The National Center for Complementary and Alternative Medicine (NCCAM) is a government agency tasked with (among other things), “[exploring] complementary and alternative healing practices in the context of rigorous science.” In this space we have talked about NCCAM quite a bit, but I have to admit that I don’t think about them very much. The other day, though, I was reading though JAMA and I came across a study funded by the agency. The study, which showed that Ginkgo does not prevent Alzheimer’s-type dementia, was pretty good, so I cruised on over to NCCAM’s website to see what else they’ve been up to.
A quick glance at NCCAM’s front page:
- “Ginkgo Evaluation of Memory (GEM) Study Fails To Show Benefit in Preventing Dementia in the Elderly”
- “CAM and Hepatitis C: A Focus on Herbal Supplements ‘No CAM treatment has yet been proven effective for treating hepatitis C or its complications.’”
- “Selenium and Vitamin E in Prostate Cancer Prevention Study, ‘selenium and vitamin E supplements, taken either alone or together, did not prevent prostate cancer.’”
It seems that NCCAM is finding out something we already strongly suspected: improbable medical claims are usually wrong. Since that’s not how they see things, and since I don’t believe that there is such a thing as alternative medicine, I was curious how they defined CAM.
CAM is a group of diverse medical and health care systems, practices, and products that are not presently considered to be part of conventional medicine. Conventional medicine is medicine as practiced by holders of M.D. (medical doctor) or D.O. (doctor of osteopathy) degrees and by their allied health professionals, such as physical therapists, psychologists, and registered nurses. Some health care providers practice both CAM and conventional medicine. While some scientific evidence exists regarding some CAM therapies, for most there are key questions that are yet to be answered through well-designed scientific studies–questions such as whether these therapies are safe and whether they work for the diseases or medical conditions for which they are used.
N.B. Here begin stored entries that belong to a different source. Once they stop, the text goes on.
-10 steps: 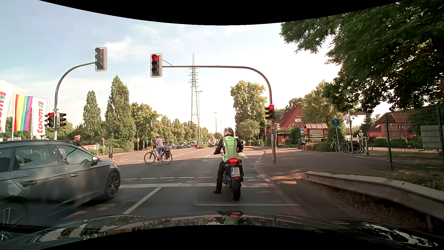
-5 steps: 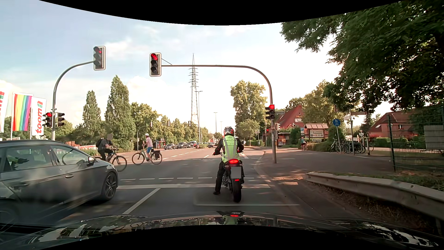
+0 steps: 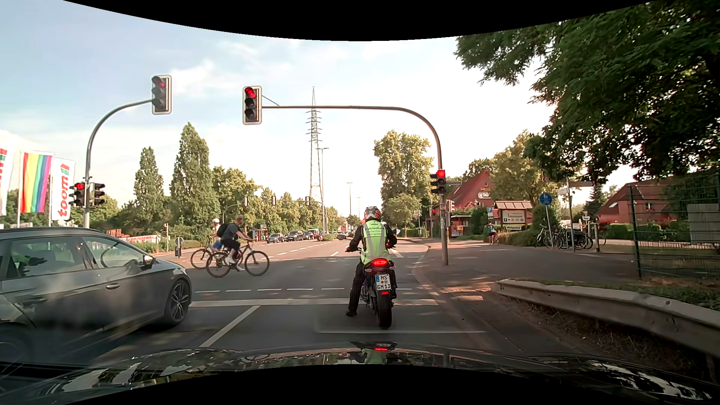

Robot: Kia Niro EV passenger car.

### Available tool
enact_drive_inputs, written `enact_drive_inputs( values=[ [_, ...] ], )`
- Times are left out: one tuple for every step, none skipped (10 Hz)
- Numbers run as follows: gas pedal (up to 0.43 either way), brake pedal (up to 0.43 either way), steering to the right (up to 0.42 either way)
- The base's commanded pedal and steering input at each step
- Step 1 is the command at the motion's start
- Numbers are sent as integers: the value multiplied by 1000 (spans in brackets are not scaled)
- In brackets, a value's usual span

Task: Follow the waypoints while adhering to traffic rules and regulations

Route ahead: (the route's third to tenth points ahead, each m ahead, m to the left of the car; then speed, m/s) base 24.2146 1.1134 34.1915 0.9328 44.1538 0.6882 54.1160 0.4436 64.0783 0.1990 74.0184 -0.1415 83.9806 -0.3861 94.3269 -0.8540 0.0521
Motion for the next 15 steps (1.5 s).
enact_drive_inputs(
  values=[
    [0, 159, -1],
    [0, 159, -1],
    [0, 159, -1],
    [0, 152, -1],
    [0, 152, -1],
    [0, 104, 0],
    [0, 98, -1],
    [0, 110, -1],
    [0, 159, 0],
    [0, 201, -1],
    [0, 244, -1],
    [0, 274, -1],
    [0, 262, -1],
    [0, 73, -1],
    [0, 0, 0]
  ],
)
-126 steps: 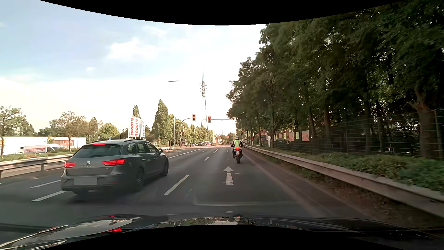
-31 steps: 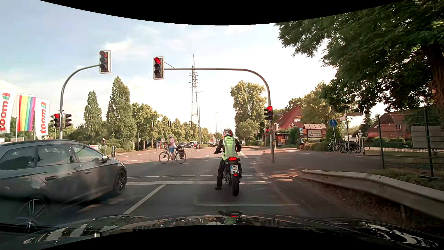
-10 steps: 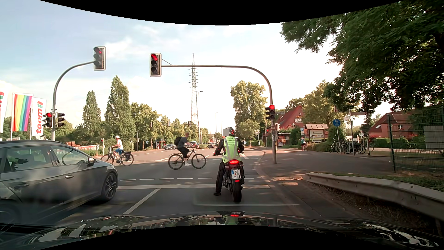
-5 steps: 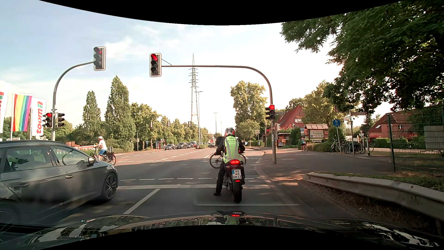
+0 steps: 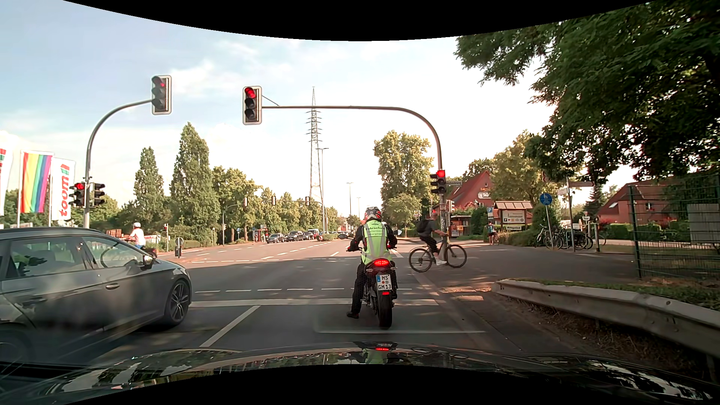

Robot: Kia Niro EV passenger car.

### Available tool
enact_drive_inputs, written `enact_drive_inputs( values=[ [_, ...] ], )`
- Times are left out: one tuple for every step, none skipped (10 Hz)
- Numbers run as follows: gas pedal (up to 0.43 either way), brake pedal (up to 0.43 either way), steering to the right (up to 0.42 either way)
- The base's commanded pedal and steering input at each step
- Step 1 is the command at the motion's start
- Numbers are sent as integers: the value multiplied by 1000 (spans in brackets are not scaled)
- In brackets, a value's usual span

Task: Follow the waypoints while adhering to traffic rules and regulations

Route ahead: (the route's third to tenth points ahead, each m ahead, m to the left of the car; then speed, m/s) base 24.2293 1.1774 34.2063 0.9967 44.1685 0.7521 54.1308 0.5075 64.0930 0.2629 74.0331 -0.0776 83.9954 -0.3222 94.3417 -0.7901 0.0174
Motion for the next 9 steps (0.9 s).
enact_drive_inputs(
  values=[
    [0, 0, 0],
    [0, 0, 0],
    [0, 0, 0],
    [0, 0, 0],
    [0, 0, 0],
    [0, 0, 0],
    [0, 0, 0],
    [0, 0, 0],
    [0, 0, 0]
  ],
)
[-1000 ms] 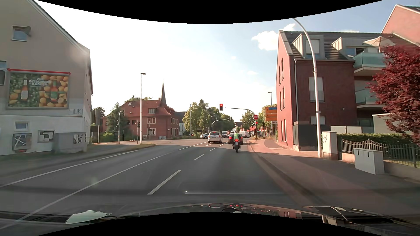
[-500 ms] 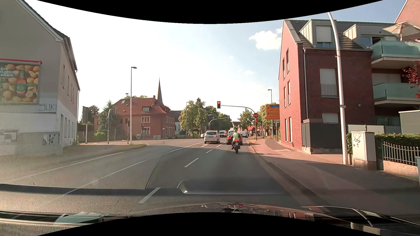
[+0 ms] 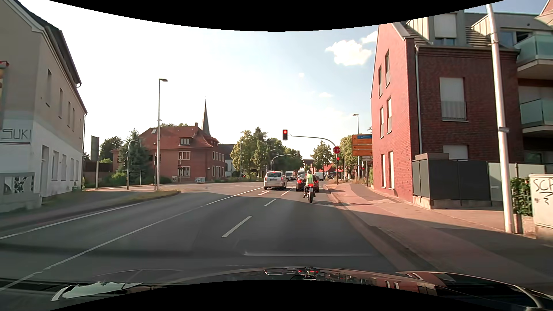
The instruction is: Follow the waypoints while adhering to traffic rules and regulations
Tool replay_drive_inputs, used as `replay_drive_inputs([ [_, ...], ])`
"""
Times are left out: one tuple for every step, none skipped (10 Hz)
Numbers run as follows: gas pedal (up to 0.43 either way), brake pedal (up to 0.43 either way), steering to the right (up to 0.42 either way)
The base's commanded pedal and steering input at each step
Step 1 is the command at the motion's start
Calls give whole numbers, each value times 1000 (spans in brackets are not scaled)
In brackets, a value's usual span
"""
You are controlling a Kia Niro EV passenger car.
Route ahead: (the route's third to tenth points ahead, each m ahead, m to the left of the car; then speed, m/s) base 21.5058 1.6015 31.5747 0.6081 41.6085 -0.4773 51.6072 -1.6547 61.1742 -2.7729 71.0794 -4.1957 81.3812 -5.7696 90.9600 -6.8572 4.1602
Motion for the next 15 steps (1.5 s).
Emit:
replay_drive_inputs([
  [28,0,34],
  [28,0,36],
  [28,0,37],
  [28,0,39],
  [28,0,40],
  [8,0,40],
  [0,0,40],
  [0,0,40],
  [0,0,40],
  [0,0,40],
  [0,0,39],
  [0,0,39],
  [0,0,39],
  [0,0,39],
  [0,0,39],
])
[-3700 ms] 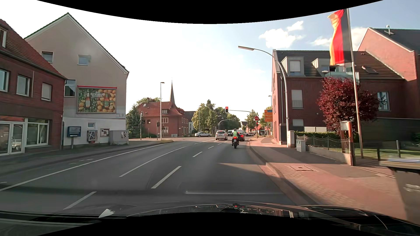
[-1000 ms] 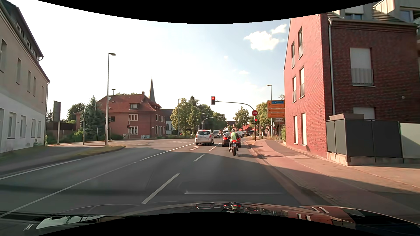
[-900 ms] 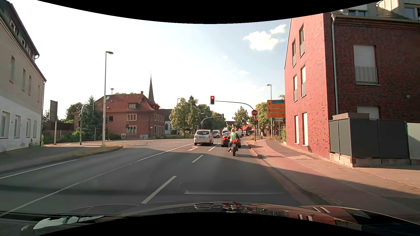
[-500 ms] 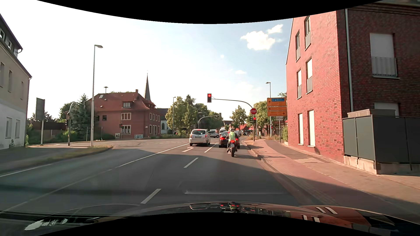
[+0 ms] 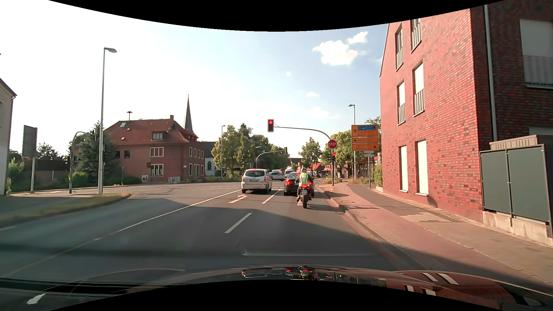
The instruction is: Follow the waypoints while adhering to traffic rules and regulations
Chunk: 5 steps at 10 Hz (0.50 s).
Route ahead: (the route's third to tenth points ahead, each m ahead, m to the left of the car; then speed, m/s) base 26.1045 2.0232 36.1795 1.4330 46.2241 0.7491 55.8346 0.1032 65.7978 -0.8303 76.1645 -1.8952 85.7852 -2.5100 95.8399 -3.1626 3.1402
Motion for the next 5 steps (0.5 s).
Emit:
replay_drive_inputs([
  [0,0,39],
  [0,0,38],
  [0,0,38],
  [0,0,35],
  [0,0,33],
])
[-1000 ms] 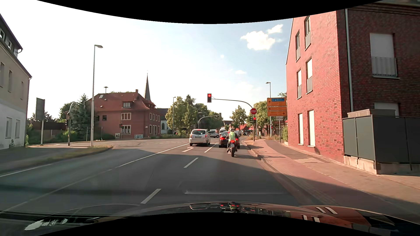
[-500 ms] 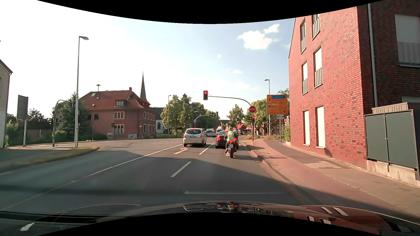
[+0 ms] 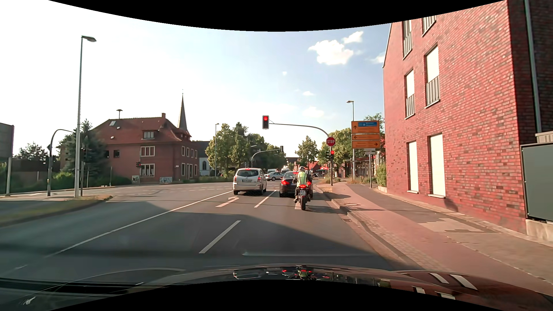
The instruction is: Follow the waypoints while adhering to traffic rules and regulations
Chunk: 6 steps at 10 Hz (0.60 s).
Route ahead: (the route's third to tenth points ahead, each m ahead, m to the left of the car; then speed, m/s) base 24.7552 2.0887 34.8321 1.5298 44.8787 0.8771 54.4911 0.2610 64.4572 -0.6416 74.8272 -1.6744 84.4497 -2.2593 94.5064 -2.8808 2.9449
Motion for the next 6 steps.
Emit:
replay_drive_inputs([
  [0,0,30],
  [0,0,27],
  [0,0,26],
  [0,0,26],
  [0,0,26],
  [0,6,26],
])
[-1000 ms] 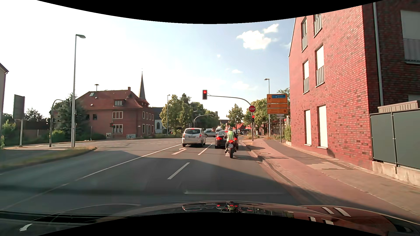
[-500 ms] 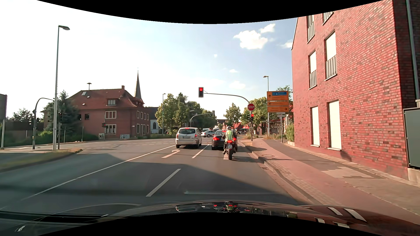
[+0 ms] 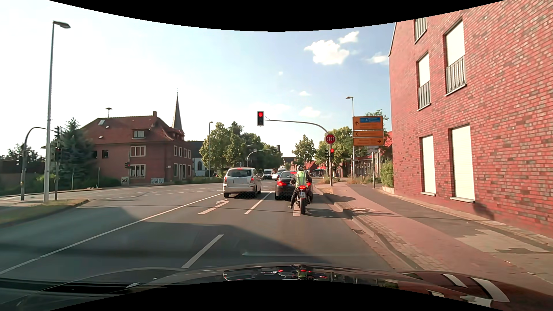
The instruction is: Follow the waypoints while adhering to traffic rules and regulations
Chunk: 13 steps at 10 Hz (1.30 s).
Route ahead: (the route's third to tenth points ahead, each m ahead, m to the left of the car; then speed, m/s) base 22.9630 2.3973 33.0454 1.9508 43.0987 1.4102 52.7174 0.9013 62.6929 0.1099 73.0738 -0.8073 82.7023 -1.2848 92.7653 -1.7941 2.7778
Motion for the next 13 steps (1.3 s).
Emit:
replay_drive_inputs([
  [0,43,25],
  [0,104,22],
  [0,152,21],
  [0,177,21],
  [0,189,21],
  [0,201,20],
  [0,201,20],
  [0,195,18],
  [0,195,17],
  [0,195,17],
  [0,195,17],
  [0,195,17],
  [0,195,16],
])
The list of what is considered to be CAM changes continually, as those therapies that are proven to be safe and effective become adopted into conventional health care and as new approaches to health care emerge. emphasis mine, ed.
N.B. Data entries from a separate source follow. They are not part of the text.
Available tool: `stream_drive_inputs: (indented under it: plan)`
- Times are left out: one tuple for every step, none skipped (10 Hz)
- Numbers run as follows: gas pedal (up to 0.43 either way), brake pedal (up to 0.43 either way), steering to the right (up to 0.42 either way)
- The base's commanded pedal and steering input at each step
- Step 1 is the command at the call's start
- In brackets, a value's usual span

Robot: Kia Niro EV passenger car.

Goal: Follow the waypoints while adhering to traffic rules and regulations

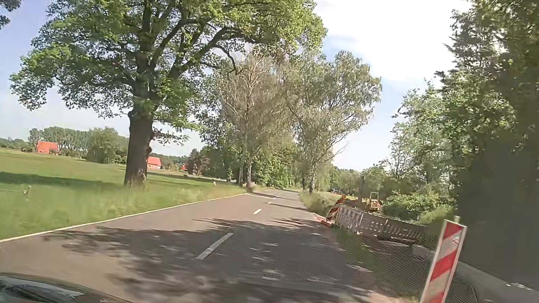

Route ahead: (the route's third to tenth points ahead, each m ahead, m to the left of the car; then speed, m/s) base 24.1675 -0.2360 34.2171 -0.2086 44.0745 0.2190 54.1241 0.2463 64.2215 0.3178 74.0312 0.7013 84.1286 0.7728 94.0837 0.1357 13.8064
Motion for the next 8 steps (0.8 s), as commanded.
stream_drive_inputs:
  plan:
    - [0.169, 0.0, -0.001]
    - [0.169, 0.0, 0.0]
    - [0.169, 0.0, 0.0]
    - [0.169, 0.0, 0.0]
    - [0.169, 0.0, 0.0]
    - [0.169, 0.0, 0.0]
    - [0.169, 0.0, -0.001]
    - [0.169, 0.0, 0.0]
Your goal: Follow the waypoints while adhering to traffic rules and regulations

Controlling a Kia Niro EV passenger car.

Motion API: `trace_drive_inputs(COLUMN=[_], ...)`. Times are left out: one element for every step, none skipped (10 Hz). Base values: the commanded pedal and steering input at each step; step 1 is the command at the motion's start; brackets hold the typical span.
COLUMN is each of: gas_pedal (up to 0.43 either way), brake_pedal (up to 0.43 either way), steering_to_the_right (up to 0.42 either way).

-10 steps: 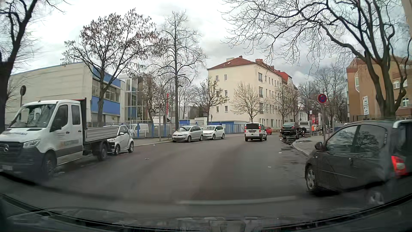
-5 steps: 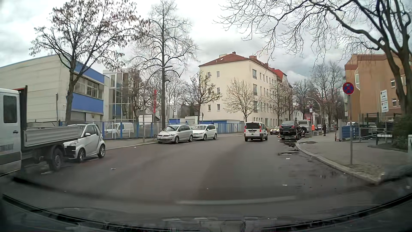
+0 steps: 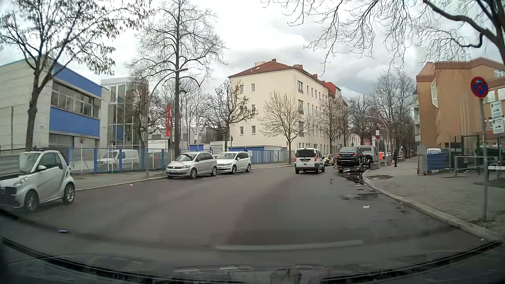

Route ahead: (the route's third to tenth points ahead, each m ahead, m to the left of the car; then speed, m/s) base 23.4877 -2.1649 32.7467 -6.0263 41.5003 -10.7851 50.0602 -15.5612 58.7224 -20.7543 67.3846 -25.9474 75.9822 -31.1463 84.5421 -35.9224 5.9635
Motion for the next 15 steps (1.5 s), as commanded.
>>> trace_drive_inputs(gas_pedal=[0.000,0.000,0.000,0.000,0.000,0.000,0.000,0.000,0.000,0.000,0.000,0.000,0.000,0.000,0.000], brake_pedal=[0.122,0.128,0.146,0.152,0.159,0.159,0.165,0.171,0.189,0.201,0.207,0.207,0.213,0.213,0.213], steering_to_the_right=[0.074,0.074,0.074,0.073,0.072,0.071,0.069,0.069,0.068,0.065,0.061,0.060,0.060,0.060,0.060])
The list of NCCAM studies appears to fall into three broad categories.
The first is the “positive study”, or the type mentioned in the last paragraph above. How often does NCCAM shepherd newly validated CAM into the “regular” medical world? I couldn’t find much, but feel free to fill me in.
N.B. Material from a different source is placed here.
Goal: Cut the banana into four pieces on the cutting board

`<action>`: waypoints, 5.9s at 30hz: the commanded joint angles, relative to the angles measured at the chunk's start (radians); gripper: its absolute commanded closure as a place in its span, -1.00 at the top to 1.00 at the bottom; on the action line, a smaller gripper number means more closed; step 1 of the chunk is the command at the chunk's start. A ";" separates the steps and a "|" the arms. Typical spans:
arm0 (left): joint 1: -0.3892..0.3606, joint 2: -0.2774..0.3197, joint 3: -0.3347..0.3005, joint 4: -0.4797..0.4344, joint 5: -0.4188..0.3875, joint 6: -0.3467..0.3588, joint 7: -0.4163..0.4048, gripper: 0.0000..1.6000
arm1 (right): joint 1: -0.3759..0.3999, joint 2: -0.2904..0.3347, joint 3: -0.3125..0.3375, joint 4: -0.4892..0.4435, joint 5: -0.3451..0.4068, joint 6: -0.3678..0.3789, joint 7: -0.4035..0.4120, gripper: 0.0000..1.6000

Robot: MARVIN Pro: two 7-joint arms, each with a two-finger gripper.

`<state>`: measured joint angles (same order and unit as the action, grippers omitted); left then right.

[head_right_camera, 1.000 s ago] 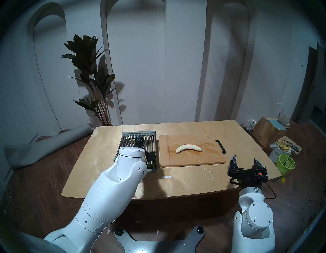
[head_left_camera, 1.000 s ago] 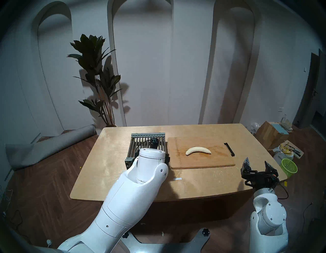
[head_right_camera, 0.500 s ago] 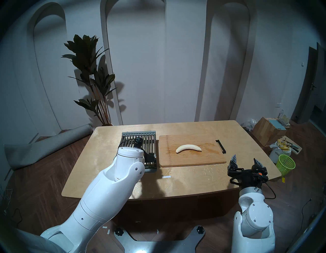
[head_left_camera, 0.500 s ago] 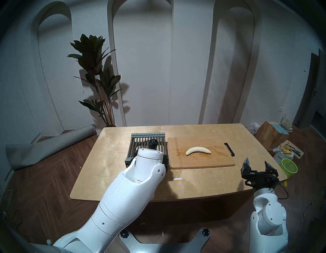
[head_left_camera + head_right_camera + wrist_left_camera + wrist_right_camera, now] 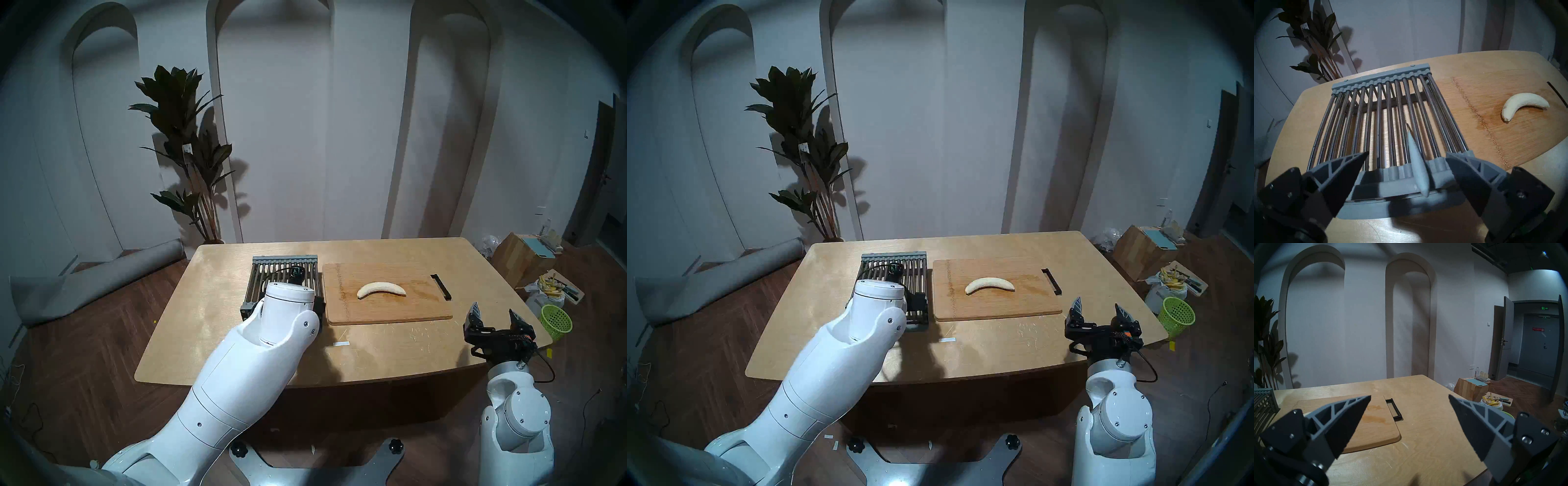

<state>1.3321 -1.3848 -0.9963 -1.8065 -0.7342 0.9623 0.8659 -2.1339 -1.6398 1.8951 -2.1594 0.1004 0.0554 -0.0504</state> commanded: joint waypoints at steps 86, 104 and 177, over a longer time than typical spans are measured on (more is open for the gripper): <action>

Next is the “negative study”. What about the negative studies, such as the current one about Ginkgo, or the negative evaluation of Echinacea for the common cold; how often is CAM rejected when there is overwhelming evidence against it? Orac and I had a lively discussion about this a while back, but the gist is that alternative med beliefs are just that—beliefs. They are taken on faith, and no amount of evidence will cause their adherents to walk away from them. This is in stark contrast to reality-based scientists who, when presented with overwhelming evidence that their hypothesis is incorrect, move on to the next idea, or risk a life of professional exile and intellectual stagnation.
Negative studies are terrific, but not quite as useful when they ask a question no rational person was asking, which brings us to our final category of studies, which often overlaps with the first two: that of completely improbable ideas. As has been previously written many, many times, claims that have no scientific basis and that violate the basic tenets of science are unlikely yield to scientific investigation, and when positive results are found, they are likely to be false positives. Take this list from the NCCAM website:
- Therapeutic Touch for Wrist Fractures in Postmenopausal Women
- The Use of Reiki for Patients With Advanced AIDS
- Distance Healing in Wound Healing
All of these hypotheses are ridiculous. Why are we funding them at all?
You see, sloppy hypotheses are a mark of sloppy (and often ideological) thinking. Take one of the recent announcements from NCCAM: “New Research Gives Insight Into How Acupuncture May Relieve Pain.”
The title pretty much exemplifies the problems with the agency. It begs the question, assuming that acupuncture actually relieves pain, when the research is actually rather against it. The study looked at a small number of patients given “sham” and “real” acupuncture (which studies have shown behave, in the aggregate, interchangeably, with one sometimes being better than the other, or both acting equally). After making this questionable assumption, it then measured changes in the brain which may or may not have anything to do with the intervention. “The researchers conclude that acupuncture changes resting-state brain activity in ways that may account for its analgesic and other therapeutic effects.” At least one informed reader didn’t conclude any such thing. The number of possibly-unrelated dots that they’ve shoved together are a pipe-dream. A real hypothesis rests on real science with reasonable assumptions, tests the hypothesis with the best available science, controls for confounding, and accepts or rejects the hypothesis as warranted.
The National Center for Alternative and Complementary has failed. It funds some good studies that other agencies could just as easily fund. It doesn’t help “good” CAM become mainstream. Its negative studies are ignored by CAM-adherents. And most important, the great preponderance of its studies “aren’t even wrong“. NCCAM has failed its mission and needs to go away.